Sin embargo, nadie dio un paso al frente para recoger la píldora. Las píldoras parecían negras y poco apetitosas, y emitían un olor desagradable. ¿Cómo podría alguien consumirlas por su propia voluntad?
En medio de la vacilación, Tejero desafió la incertidumbre, se apresuró a coger una pastilla y se la tragó.
Esta acción inesperada dejó a todos estupefactos, incapaces de comprender los motivos de Tejero.
—¡Esta es realmente una píldora milagrosa, una verdadera píldora milagrosa! —exclamó Tejero, arrodillándose ante Jaime—. Fui un tonto por no reconocer las proezas de un Alquimista Supremo. Por favor, ¡perdona mi ignorancia!
El repentino cambio de actitud de Tejero dejó aún más atónita a la ya desconcertada multitud.
—Señor Tejero, ¿qué está haciendo? —preguntó Heraldo, desconcertado.
—No me consideres más un alquimista. Soy indigno de ese título. Este notable hombre ante mí es el verdadero alquimista, ¡un Alquimista Supremo, nada menos! Esta píldora puede parecer negra y oler mal, pero es una medicina milagrosa capaz de desintoxicar el veneno. Además, este caldero utilizado para refinar estas píldoras es el antiguo Caldero Divino, el mejor entre todos los calderos —proclamó Tejero con fervor.

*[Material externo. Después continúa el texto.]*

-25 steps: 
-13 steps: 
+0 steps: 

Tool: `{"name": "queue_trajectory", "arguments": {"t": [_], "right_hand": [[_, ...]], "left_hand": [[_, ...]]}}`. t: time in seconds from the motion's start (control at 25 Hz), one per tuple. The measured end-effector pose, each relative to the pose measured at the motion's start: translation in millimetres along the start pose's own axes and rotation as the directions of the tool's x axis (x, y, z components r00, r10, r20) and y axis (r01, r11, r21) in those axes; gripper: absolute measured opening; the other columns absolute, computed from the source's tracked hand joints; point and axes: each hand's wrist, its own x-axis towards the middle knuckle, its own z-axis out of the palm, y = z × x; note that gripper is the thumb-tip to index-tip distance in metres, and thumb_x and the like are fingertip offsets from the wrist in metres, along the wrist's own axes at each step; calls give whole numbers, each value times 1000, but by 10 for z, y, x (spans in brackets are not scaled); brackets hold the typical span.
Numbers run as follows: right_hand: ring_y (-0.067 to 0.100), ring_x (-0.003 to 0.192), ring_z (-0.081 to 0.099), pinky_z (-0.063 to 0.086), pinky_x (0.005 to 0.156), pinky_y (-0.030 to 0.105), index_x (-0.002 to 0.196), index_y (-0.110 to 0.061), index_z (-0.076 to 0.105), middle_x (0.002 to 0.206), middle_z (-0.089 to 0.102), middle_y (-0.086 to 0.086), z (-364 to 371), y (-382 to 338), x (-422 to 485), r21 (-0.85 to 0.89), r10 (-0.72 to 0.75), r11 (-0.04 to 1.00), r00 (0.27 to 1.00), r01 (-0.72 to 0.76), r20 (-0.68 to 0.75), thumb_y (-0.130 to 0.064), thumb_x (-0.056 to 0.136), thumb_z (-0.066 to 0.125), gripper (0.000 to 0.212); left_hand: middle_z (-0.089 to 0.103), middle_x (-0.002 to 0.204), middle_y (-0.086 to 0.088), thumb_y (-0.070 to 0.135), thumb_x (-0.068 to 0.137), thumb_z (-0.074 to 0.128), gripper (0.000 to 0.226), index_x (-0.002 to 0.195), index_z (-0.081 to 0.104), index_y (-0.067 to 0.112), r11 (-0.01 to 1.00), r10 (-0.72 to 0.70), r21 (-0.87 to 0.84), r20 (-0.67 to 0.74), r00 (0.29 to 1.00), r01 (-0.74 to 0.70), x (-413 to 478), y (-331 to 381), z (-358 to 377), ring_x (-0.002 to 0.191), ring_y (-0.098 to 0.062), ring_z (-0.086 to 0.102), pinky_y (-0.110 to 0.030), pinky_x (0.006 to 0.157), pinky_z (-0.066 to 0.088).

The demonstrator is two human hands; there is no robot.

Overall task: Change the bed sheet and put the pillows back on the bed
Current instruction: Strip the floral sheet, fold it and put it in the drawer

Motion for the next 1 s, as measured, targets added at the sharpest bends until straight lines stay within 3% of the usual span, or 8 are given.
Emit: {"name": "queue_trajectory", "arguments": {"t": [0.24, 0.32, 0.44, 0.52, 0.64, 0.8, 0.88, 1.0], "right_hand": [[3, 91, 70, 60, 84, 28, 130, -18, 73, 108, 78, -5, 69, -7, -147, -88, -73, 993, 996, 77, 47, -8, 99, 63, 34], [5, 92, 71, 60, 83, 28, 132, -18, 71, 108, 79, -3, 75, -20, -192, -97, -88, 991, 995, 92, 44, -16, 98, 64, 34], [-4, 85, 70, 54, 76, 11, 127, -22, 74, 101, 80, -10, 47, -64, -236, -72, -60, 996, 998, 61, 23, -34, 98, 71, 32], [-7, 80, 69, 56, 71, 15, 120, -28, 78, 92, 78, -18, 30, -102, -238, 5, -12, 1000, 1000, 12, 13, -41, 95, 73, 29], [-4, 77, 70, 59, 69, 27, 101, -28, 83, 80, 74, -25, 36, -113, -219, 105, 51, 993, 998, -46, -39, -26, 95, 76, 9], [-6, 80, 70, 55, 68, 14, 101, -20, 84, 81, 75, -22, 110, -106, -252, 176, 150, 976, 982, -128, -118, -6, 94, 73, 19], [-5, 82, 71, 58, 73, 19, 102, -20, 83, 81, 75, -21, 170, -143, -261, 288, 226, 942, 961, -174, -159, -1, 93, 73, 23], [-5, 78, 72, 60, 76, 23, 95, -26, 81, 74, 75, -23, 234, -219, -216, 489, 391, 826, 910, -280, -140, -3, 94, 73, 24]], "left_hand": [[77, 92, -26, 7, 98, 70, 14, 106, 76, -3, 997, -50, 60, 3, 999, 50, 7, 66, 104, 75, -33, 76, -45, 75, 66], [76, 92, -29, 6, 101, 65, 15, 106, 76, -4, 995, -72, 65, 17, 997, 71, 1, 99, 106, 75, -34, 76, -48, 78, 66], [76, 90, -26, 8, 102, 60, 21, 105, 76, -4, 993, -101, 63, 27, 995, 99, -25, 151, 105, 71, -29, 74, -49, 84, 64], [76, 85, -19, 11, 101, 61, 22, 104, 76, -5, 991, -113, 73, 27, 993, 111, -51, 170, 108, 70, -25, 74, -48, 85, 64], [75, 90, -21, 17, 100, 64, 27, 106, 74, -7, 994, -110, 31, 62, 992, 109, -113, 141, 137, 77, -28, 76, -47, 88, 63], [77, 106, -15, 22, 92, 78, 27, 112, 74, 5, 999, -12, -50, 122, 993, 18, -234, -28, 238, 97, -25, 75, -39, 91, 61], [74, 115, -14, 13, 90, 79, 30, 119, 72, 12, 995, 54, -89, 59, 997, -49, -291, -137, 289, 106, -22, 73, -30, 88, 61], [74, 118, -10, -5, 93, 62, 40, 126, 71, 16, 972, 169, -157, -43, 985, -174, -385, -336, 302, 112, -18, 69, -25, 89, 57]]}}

Tras la declaración de Tejero, la multitud centró su atención en Jaime y sus expresiones cambiaron.
En ese momento, Mirto dejó de tocar la campana. Empapado en sudor, instó:
—Dense prisa todos y tomen las pastillas. El señor Tejero tiene razón. Jaime puede considerarse un alquimista supremo. De hecho, sufrí heridas al luchar contra demonios, lo que hizo que mi cuerpo contuviera una intención letal. Si Jaime no me hubiera ayudado a extraer la intención letal de mi interior en la aeronave, podría haber perecido ya…
Mirto se apresuró a animar a todos a consumir las píldoras, incapaz de seguir tocando la campana. Sin la protección, sucumbirían al velo venenoso, perdiendo la cordura una vez más.
—Abuelo, tú… —Isela se quedó atónita, sin esperar que las palabras de Jaime fueran ciertas.
Las palabras tranquilizadoras de Mirto disiparon las dudas persistentes, lo que impulsó al grupo a tomar las píldoras del Caldero Divino y tragarlas.